Absence of CCR5-Δ32 mutation in healthy and HIV-1-infected aborigines in eastern Taiwan

Objective: Human immunodeficiency virus type 1 requires coreceptor CCR5 to enter into host cells. Homozygous deletion of 32 nucleotides (CCR5-Δ32) of CCR5 results in a severely truncated molecule and near-complete protection against HIV-1 infection. This deletion mutation is commonly found in Caucasians. However, no such a mutation has yet been found in Hong Kong and Taiwan. Furthermore, most current data in Taiwan were collected from non-aborigines. Therefore, we investigated whether CCR5Δ32 mutation occurs in aborigines in eastern Taiwan.
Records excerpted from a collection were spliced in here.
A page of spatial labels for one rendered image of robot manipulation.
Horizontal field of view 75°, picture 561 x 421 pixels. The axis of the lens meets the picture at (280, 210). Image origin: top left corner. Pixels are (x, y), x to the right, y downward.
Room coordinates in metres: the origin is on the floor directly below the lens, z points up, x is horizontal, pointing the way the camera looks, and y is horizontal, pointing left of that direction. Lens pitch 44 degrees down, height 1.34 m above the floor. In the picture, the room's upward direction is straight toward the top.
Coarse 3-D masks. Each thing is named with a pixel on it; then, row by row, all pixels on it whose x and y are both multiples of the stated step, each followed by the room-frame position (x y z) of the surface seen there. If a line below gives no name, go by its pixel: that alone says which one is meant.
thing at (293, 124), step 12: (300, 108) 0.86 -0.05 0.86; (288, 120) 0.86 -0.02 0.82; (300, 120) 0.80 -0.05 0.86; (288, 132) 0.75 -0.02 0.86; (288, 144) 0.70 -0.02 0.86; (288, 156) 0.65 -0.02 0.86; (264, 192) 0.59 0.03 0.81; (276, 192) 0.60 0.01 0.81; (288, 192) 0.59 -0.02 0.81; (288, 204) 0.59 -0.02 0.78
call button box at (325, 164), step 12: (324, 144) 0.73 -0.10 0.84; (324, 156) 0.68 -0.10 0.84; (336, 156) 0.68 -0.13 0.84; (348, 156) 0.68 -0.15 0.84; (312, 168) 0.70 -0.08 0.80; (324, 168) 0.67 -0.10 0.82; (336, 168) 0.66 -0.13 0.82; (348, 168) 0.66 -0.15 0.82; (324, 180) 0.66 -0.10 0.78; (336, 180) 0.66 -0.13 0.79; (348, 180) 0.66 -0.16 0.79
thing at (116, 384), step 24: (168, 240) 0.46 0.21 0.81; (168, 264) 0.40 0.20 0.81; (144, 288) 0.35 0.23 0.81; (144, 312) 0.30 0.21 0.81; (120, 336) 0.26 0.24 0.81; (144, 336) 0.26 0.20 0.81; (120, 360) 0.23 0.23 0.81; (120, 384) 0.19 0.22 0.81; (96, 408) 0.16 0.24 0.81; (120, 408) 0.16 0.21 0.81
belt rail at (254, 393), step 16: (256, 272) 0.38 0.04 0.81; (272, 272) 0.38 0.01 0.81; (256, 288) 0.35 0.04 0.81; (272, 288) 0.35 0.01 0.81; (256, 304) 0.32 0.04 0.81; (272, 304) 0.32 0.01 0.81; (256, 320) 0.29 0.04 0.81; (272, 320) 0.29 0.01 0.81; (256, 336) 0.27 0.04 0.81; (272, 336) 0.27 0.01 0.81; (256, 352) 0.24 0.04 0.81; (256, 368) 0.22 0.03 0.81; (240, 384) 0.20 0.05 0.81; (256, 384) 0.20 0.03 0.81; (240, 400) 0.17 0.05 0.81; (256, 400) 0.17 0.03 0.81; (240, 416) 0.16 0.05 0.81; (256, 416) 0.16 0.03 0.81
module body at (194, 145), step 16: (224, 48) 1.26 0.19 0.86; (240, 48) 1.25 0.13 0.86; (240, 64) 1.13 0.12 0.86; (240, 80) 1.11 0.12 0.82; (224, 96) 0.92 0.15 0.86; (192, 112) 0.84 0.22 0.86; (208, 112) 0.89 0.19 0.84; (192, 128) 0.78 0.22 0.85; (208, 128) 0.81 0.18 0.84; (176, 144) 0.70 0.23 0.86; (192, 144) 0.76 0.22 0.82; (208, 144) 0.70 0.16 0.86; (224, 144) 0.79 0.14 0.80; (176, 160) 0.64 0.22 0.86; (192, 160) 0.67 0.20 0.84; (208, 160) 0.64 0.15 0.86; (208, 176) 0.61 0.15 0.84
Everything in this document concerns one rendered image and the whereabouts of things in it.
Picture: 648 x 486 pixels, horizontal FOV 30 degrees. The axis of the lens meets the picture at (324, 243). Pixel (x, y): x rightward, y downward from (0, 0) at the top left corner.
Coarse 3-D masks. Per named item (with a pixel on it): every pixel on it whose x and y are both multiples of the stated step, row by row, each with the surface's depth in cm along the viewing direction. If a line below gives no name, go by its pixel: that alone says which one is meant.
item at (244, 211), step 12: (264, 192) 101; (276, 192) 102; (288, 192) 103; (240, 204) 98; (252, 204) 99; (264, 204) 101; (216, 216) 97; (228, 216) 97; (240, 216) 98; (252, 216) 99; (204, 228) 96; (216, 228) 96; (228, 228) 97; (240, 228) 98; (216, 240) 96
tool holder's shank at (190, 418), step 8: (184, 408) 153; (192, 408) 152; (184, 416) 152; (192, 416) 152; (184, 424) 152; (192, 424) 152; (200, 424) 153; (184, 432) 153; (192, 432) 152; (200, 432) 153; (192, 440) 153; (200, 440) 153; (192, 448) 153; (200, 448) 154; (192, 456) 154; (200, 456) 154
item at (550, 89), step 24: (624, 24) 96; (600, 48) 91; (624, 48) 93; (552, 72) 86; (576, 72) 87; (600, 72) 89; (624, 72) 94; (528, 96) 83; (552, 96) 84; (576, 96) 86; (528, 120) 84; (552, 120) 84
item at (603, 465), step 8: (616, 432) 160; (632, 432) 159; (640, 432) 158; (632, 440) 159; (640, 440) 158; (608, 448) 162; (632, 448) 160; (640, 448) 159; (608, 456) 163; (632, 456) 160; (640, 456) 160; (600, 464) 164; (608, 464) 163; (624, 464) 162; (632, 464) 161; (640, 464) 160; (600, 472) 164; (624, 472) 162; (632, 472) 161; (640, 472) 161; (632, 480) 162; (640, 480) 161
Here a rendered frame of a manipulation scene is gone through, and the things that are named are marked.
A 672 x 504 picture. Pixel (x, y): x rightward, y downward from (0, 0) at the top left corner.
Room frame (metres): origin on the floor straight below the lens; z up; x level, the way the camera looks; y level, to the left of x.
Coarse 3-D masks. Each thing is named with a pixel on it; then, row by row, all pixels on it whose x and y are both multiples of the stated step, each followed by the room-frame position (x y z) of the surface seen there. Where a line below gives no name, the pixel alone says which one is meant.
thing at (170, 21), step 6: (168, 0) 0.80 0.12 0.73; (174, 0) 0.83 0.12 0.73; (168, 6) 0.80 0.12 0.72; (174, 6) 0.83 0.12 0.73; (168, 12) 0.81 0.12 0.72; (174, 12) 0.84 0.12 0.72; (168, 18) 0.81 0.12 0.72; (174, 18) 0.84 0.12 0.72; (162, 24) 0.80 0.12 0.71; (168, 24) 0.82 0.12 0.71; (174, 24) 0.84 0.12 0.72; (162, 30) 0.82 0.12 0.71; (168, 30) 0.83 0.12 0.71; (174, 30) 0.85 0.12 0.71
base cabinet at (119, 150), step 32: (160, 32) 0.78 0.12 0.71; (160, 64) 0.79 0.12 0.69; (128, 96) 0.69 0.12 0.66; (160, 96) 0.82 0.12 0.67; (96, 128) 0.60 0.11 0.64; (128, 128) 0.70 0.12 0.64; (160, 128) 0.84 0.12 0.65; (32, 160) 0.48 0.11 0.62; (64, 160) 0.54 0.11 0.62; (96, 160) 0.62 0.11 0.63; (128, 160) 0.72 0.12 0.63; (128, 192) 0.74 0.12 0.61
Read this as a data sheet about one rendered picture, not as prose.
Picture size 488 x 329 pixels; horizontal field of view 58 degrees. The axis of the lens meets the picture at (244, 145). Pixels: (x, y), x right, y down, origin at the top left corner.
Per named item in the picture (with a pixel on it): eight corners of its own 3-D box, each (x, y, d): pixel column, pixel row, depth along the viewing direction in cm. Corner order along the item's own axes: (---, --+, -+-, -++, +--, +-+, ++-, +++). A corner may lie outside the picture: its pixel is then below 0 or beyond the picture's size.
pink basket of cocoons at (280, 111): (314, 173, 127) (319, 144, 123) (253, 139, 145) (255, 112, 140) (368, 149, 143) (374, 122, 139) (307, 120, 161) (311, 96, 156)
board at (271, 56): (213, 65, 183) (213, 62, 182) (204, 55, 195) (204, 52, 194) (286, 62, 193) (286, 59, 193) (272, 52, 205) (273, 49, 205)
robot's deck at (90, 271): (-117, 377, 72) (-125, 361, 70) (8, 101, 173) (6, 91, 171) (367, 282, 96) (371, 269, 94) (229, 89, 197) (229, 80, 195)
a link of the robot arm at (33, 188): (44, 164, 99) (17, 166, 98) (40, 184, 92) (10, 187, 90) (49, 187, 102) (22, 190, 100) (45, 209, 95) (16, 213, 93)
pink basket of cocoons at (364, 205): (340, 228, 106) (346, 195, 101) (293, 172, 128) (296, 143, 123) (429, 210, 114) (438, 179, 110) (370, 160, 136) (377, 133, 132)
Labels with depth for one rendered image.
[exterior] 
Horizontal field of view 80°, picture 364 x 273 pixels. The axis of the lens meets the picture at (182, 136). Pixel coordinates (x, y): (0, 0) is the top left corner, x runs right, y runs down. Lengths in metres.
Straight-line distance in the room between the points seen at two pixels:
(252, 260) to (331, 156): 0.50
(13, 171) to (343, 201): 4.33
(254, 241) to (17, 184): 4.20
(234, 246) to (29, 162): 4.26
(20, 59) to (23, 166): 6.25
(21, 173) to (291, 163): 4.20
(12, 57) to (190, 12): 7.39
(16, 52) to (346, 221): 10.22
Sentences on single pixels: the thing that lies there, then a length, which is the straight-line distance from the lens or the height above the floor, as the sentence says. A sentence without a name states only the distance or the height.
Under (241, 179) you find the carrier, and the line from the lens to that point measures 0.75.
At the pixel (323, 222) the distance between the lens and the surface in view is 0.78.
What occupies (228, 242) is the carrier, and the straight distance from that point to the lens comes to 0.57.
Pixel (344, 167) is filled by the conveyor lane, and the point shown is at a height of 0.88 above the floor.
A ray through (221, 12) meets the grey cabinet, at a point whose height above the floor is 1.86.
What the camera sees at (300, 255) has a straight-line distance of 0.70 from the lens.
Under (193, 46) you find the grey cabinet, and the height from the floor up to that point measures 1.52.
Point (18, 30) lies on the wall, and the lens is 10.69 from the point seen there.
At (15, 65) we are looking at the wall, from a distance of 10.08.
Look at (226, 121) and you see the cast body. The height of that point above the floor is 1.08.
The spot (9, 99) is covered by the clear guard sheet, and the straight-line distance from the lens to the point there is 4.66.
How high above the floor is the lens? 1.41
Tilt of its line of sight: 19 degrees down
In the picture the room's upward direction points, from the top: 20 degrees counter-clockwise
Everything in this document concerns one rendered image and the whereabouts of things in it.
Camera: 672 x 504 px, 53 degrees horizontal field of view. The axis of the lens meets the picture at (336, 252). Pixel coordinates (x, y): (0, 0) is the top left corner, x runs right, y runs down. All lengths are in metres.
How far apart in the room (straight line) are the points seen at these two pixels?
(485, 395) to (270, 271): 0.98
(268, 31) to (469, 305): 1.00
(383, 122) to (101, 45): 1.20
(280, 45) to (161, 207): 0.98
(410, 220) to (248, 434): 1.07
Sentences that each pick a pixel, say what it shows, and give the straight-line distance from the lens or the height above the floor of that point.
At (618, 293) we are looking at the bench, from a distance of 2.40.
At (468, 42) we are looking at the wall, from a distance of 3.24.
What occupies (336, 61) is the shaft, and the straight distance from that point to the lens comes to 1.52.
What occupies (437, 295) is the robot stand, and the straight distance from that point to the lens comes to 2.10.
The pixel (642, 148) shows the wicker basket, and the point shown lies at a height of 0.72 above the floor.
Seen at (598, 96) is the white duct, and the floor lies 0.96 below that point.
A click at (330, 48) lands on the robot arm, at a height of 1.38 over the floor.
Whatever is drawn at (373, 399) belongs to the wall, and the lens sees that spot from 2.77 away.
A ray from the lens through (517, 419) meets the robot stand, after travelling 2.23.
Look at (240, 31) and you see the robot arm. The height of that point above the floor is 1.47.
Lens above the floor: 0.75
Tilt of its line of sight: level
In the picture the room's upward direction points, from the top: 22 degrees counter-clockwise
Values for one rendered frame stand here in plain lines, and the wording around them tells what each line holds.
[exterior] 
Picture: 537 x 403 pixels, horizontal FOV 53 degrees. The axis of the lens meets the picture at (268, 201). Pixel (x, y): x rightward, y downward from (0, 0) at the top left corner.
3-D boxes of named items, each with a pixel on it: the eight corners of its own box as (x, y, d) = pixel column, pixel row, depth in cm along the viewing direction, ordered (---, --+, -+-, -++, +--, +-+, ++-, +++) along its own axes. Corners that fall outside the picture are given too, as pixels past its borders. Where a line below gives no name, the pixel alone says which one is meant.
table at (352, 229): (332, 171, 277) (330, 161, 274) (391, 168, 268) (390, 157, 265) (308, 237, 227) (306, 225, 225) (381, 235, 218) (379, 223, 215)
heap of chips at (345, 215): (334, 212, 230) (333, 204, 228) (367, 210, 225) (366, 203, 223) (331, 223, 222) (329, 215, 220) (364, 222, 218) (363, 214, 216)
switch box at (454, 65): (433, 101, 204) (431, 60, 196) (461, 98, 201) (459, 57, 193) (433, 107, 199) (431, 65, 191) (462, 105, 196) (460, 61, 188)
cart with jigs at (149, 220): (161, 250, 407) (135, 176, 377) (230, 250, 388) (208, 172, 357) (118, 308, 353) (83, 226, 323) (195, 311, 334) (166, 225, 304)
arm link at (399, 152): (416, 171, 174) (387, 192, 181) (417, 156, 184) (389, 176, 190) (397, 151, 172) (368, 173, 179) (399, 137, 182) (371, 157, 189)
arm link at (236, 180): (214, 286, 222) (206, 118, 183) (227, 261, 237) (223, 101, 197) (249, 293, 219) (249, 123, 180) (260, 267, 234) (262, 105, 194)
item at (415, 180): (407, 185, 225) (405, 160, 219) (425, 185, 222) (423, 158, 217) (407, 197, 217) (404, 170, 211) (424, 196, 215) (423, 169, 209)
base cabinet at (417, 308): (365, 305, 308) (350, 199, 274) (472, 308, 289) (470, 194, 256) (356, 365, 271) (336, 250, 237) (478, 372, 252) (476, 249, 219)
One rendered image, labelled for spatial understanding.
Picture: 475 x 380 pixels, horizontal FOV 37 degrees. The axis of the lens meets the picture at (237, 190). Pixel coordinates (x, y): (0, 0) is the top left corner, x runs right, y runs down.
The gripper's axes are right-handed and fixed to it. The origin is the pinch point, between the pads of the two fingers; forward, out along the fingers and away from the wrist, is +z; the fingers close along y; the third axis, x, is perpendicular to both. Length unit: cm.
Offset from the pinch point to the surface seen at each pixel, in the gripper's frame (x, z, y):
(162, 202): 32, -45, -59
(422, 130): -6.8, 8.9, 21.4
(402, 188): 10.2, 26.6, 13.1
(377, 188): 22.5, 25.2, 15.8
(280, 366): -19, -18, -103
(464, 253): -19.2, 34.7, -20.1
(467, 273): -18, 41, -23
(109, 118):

Materials and Methods: Genomic DNA was extracted from healthy aborigines (n=1433) and HIV-1 infected aboriginal patients (n=11) in eastern Taiwan. Genotyping was performed using polymerase chain reaction (PCR) amplification of a portion of the CCR5 gene and analyzed with agarose gel electrophoresis. Results: All samples contained the wild-type CCR5 gene structure and no single deleted form of the CCR5 gene was found. Conclusion: Although some Taiwan aborigines are believed to have European and other ancestors as well as mainland Chinese ancestors, Taiwan aborigines have a CCR5 gene construction similar to non-aboriginal Taiwanese.